Gait training– Its common for people to adopt an abnormal gait pattern with an injured knee. Usually it is characterized by landing on the ball of the foot, taking a short opposite leg step, and a stiff involved leg swing. Work on landing on the heel, transition to foot flat then let the heel passively roll up. Don’t pick up the leg until you feel the ground under your big toe, then let the knee swing relaxed landing on the heel. Try to take even step lengths, even if they are small. The video below is my go-to for early gait training.
Basic leg exercises– These will not build strength, but will keep muscle contractility and help slow the atrophy prior to surgery. Straight leg raises (supine, side-lying and prone), knee extension/flexion, bridges, calf raises and toe raises.

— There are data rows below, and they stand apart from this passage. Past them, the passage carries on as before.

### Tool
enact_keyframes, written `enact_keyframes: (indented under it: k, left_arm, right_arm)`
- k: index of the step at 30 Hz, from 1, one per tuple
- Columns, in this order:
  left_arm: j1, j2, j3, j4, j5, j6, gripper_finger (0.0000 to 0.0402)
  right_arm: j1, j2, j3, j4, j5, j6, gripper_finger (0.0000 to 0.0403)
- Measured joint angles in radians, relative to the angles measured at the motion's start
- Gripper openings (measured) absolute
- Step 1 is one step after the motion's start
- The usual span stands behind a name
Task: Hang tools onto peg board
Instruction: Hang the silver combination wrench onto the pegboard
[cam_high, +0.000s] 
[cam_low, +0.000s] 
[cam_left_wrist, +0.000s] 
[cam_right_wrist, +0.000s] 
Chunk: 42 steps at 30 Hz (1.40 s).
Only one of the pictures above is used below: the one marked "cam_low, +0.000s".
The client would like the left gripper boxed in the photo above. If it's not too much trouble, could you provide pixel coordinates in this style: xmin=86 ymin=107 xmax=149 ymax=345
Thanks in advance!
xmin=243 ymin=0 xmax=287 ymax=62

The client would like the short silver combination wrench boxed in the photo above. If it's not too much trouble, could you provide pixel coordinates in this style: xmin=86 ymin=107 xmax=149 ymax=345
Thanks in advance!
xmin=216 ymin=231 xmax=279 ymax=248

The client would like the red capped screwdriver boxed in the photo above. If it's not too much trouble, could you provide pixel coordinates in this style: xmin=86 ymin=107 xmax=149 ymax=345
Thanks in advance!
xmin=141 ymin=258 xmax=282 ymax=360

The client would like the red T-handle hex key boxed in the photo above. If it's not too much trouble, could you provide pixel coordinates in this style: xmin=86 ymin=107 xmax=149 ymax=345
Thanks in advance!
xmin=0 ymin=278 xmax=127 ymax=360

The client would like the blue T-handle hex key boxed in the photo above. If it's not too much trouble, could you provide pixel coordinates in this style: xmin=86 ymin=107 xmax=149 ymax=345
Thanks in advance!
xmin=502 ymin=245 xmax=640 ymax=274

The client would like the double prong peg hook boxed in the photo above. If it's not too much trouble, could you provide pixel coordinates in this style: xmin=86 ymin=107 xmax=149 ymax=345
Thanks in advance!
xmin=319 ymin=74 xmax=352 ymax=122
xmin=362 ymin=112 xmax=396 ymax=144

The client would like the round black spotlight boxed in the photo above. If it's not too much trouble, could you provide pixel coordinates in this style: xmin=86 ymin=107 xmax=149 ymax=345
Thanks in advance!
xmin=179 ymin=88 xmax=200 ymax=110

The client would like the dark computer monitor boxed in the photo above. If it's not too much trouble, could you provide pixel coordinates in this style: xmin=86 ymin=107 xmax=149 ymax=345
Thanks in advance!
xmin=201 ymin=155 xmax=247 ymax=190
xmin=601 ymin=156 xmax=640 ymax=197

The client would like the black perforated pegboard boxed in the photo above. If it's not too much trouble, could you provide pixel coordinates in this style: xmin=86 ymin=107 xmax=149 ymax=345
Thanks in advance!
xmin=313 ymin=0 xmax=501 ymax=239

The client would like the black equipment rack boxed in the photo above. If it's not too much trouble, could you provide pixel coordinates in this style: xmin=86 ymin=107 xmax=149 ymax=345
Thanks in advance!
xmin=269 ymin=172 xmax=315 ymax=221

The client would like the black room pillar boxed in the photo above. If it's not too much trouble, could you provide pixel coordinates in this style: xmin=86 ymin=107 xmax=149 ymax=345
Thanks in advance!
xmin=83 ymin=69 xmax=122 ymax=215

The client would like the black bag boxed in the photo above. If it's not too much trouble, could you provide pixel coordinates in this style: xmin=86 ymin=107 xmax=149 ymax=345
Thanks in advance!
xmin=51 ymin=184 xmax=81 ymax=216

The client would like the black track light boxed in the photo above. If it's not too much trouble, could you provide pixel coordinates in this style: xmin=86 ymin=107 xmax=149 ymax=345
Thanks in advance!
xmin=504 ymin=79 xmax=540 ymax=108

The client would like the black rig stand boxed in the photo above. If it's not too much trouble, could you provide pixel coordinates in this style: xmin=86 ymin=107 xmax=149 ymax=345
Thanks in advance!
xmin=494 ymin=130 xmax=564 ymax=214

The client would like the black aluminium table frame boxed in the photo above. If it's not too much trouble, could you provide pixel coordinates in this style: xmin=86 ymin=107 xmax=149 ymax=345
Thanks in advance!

Closed chain strength exercises– Closed chain exercises (feet on the ground) are safe and functional exercises to work on and can be done at a high level prior to surgery. Start simple with weight shifting in frontal and sagittal planes then progress to multiple planes and transverse rotational movements. Begin with unweighted box squats on a high box, progress to lower boxes, split stance and single leg exercises as you feel more comfortable. Avoid exercises that cause instability, high impact changes of direction, and absolutely NO reactive activities
Pre-op Physical Therapy– Depending on your insurance and your surgeon, you can do all of this and a whole lot more with a PT in a clinic, so ask your surgeon for a prescription and check your insurance coverage. Caution, you don’t want to exceed your yearly visits prior to surgery, this is a 6-9-12 month rehab process make sure of your PT coverage.
Ultimately you want to control swelling, maintain maximum range of motion and prevent atrophy so that you go into surgery as strong as possible. As long as there is no fracture, bucket handle or severe meniscus damage, or your surgeon does not advise PT, or has ordered you to be non weight bearing, there is no reason avoid these activities.